J Biol Chem. 1992 Oct 25;267(30):21324-8.
A highly specific proteinase, converting dynorphin A (1-17) to enkephalins, was isolated from the human spinal cord and subjected to further characterization. The enzyme was found to be a thiol-dependent protein with a relative molecular mass of 50 kDa and a pH optimum between 5.0 and 5.5. This proteinase appears to exclusively convert dynorphin A (1-17) to Leu-enkephalin and its COOH-terminal extensions Leu-enkephalin-Arg6 (which was a major conversion product) and Leu-enkephalin-Arg6-Arg7 but not the other prodynorphin- or proenkephalin-derived peptides. This high specificity toward a single structure is suggested to be involved in a distinct processing pathway associated with the generation of the opioid peptides with selectivity for delta-opioid receptors.
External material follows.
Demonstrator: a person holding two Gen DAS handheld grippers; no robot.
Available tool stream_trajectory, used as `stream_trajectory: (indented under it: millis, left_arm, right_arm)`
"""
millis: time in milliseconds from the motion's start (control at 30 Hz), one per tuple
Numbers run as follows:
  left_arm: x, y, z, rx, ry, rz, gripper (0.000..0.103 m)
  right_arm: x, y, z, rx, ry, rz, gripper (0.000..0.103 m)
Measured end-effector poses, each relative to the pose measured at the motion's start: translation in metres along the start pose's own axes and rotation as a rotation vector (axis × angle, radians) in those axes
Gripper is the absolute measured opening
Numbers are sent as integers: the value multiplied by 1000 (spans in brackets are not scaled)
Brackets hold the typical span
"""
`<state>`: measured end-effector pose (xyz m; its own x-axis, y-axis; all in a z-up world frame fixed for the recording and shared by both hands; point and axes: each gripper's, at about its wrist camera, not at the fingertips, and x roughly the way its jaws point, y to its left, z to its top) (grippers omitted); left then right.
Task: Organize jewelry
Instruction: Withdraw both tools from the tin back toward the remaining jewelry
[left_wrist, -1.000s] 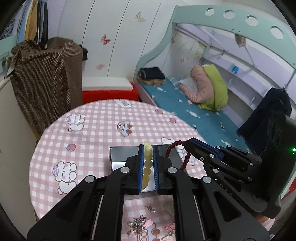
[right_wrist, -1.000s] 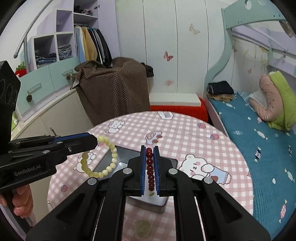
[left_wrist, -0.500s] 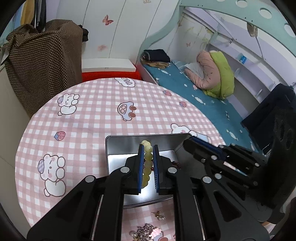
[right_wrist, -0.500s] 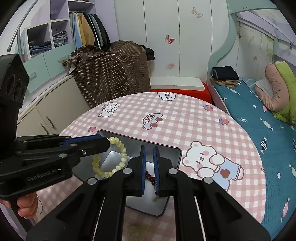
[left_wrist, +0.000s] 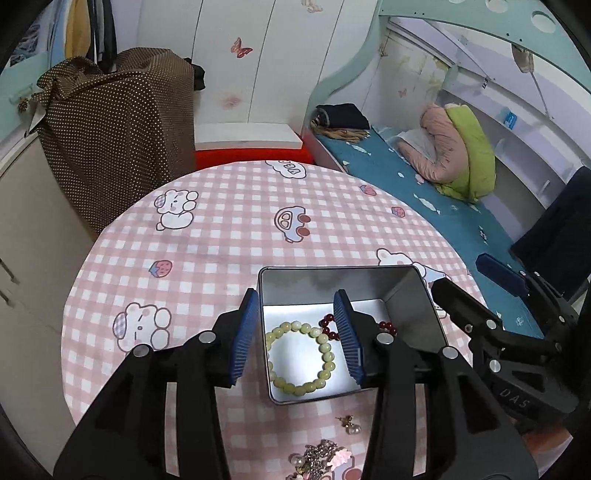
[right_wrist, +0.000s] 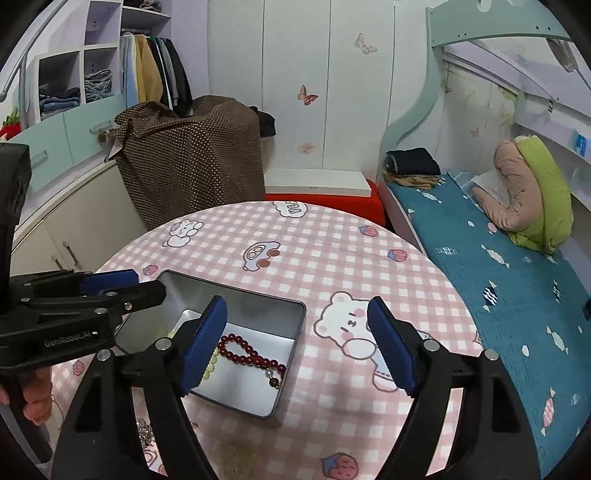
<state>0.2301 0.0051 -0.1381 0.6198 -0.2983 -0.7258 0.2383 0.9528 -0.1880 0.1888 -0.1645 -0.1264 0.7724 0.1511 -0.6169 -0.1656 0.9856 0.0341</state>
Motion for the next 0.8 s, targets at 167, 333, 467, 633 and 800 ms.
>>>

从人脊髓中分离出一种高度特异性的蛋白酶,它能将强啡肽A(1-17)转化为脑啡肽,并对其进行了进一步表征。该酶是一种依赖硫醇的蛋白质,相对分子质量为50 kDa,最适pH值在5.0至5.5之间。这种蛋白酶似乎只将强啡肽A(1-17)转化为亮氨酸脑啡肽及其C末端延伸产物亮氨酸脑啡肽-Arg6(这是主要的转化产物)和亮氨酸脑啡肽-Arg6-Arg7,而不转化其他源自前强啡肽或前脑啡肽的肽。对单一结构的这种高特异性表明它参与了一条与生成对δ阿片受体具有选择性的阿片肽相关的独特加工途径。